A treinta años de aquél histórico acontecimiento que puso fin a una guerra civil, se puede concluir que El Salvador no ha sido el paraíso en la tierra pero dejó de recibir recursos para su autodestrucción como país. Esto tiene un enorme valor humano. Continúan los problemas económicos, sociales y políticos que no se solucionaron con los Acuerdos ni posteriormente. Lo cual no desmerita la importancia que tuvo la salida negociada a la guerra que le dio al país posibilidades de invertir en infraestructura, educación, salud y en general de respeto por los derechos humanos en un ambiente medianamente democrático (inexistente durante la guerra dada la desviación de Estado terrorista en que se constituyó en ese período).
El reconocimiento del aporte para terminar esa guerra por la vía negociada tiene rostros más allá de los gobiernos o de la Política Exterior. En El Salvador, los Acuerdos de Paz, le dieron la razón a personajes de la talla del arzobispo salvadoreño Oscar Romero (asesinado en 1980) o del rector de la universidad jesuita Ignacio Ellacuría (asesinado en noviembre de 1989) que promovieron medidas dirigidas a transformar la raíz de la violencia: señalaron que la violencia estructural era esa fuente desde la cual brotó la violencia armada que se expresó guerra.
Del lado mexicano, un personaje representativo es Sergio Méndez Arceo, obispo de Cuernavaca entre 1952 y 1982. Desde la sociedad civil y la Iglesia misma, procuró ponerle fin al sufrimiento del pueblo salvadoreño desde redes solidarias y su comunicación con actores de la guerra.

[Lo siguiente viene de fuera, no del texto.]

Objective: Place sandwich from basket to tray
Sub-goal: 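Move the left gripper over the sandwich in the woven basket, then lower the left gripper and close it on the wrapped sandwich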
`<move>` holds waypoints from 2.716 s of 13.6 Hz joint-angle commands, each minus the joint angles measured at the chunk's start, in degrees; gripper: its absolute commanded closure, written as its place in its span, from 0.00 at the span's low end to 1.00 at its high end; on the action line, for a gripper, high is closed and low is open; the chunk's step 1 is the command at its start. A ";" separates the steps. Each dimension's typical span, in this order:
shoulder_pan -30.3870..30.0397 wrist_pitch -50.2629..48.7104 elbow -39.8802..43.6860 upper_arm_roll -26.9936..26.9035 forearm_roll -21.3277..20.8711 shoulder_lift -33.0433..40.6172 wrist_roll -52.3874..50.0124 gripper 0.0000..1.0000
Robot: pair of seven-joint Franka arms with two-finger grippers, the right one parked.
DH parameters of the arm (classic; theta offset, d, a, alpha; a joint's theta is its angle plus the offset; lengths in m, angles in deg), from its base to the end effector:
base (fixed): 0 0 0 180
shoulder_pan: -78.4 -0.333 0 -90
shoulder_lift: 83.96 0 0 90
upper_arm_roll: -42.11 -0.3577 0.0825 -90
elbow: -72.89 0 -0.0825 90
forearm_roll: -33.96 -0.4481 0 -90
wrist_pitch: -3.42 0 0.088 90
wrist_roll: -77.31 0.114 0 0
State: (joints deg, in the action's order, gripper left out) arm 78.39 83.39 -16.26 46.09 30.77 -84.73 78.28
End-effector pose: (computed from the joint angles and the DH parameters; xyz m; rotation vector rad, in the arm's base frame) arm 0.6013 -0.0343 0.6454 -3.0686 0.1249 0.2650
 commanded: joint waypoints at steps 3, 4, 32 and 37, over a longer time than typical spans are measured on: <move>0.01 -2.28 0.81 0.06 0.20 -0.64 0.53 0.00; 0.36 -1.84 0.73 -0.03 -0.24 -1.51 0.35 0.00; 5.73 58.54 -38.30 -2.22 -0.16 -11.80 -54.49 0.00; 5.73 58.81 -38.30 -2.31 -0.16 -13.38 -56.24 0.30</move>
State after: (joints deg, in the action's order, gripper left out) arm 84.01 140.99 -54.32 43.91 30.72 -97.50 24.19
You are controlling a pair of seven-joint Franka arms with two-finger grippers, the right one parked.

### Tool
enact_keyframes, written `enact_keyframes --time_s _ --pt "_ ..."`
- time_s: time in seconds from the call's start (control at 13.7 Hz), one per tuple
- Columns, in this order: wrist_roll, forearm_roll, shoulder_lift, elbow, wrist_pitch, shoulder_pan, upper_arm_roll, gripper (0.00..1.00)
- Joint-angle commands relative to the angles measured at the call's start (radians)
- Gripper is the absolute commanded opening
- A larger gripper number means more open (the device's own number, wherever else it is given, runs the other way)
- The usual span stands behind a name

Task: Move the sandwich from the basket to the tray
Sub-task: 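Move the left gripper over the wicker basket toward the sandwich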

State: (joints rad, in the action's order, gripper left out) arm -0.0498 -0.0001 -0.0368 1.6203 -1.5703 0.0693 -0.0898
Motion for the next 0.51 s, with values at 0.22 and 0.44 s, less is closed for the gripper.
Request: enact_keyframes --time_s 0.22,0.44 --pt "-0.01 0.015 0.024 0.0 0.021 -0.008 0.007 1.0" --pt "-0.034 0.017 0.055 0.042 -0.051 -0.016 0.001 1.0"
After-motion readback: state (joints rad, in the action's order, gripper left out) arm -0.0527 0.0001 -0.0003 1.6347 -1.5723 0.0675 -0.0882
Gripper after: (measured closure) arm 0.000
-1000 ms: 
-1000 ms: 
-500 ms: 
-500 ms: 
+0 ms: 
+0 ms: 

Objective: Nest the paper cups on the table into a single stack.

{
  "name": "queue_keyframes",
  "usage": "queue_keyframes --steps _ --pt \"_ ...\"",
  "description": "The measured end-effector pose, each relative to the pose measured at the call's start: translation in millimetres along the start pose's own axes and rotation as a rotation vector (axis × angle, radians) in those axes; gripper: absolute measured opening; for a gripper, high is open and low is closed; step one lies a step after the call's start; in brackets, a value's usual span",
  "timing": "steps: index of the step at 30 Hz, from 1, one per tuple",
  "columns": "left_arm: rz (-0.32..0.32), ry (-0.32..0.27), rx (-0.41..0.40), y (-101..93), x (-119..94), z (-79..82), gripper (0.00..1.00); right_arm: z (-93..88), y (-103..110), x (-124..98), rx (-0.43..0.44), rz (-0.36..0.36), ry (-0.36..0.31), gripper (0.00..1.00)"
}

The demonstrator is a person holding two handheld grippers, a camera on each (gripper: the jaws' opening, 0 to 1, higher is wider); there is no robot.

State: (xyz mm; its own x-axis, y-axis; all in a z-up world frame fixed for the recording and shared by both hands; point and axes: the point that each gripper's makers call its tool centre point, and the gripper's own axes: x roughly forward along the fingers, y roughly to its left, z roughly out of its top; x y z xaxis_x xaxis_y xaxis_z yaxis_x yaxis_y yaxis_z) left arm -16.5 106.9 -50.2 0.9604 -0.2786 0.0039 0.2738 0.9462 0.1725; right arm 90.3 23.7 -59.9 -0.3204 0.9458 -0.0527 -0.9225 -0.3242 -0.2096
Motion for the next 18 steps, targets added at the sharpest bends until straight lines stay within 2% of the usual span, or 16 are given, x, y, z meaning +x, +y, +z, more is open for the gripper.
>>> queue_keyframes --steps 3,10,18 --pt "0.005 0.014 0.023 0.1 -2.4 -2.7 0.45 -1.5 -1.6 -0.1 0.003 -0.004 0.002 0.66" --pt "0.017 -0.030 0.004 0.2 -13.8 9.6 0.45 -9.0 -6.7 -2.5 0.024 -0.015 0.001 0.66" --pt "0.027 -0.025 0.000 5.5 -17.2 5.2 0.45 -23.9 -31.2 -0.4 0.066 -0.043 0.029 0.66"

Sus últimas tres cartas que escribió antes de morir (6 de febrero de 1992) fueron dirigidas a tres personajes con alto protagonismo en la negociación que puso fin a la guerra.
Publicadas en Proceso (N° 797-01), Méndez Arceo se dirigió al arzobispo de San Salvador, Arturo Rivera y Damas: “Los seguiremos paso a paso ahora más que nunca, en la ardua e insustituible labor de caminar con su pueblo en seguimiento a Jesús”. Al líder del FMLN, Shafik Handal le expresó que había “seguido minuciosamente el ondular ansioso de ustedes en el arriesgado esfuerzo por alcanzar el bienestar del pueblo salvadoreño, sintiéndose, particularmente después de la Declaración conjunta de México y Francia, centro focal de la expectación de los pueblos ansiosos de libertad en justicia y democracia”. Finalmente, al entonces presidente de la república salvadoreña, Alfredo Cristiani, le expresó su admiración por haberse abierto al diálogo con la guerrilla y su sentir “como mexicano ofendido por la intervención del gobierno norteamericano en desangrante guerra contra el pueblo mayoritario en El Salvador”.
El contenido de estas tres cartas y las acciones del gobierno, dejan evidencia que desde México hubo presiones a distintos niveles para acabar con la guerra y de esta manera, procurar condiciones a la sociedad salvadoreña de construir sendas de paz. Una utopía válida para hace treinta años con vigencia presente, tanto para El Salvador como para México, que animan a enfrentar las distintas expresiones de violencia con esperanza. De este hecho histórico se pueden desmenuzar varias lecciones para el presente.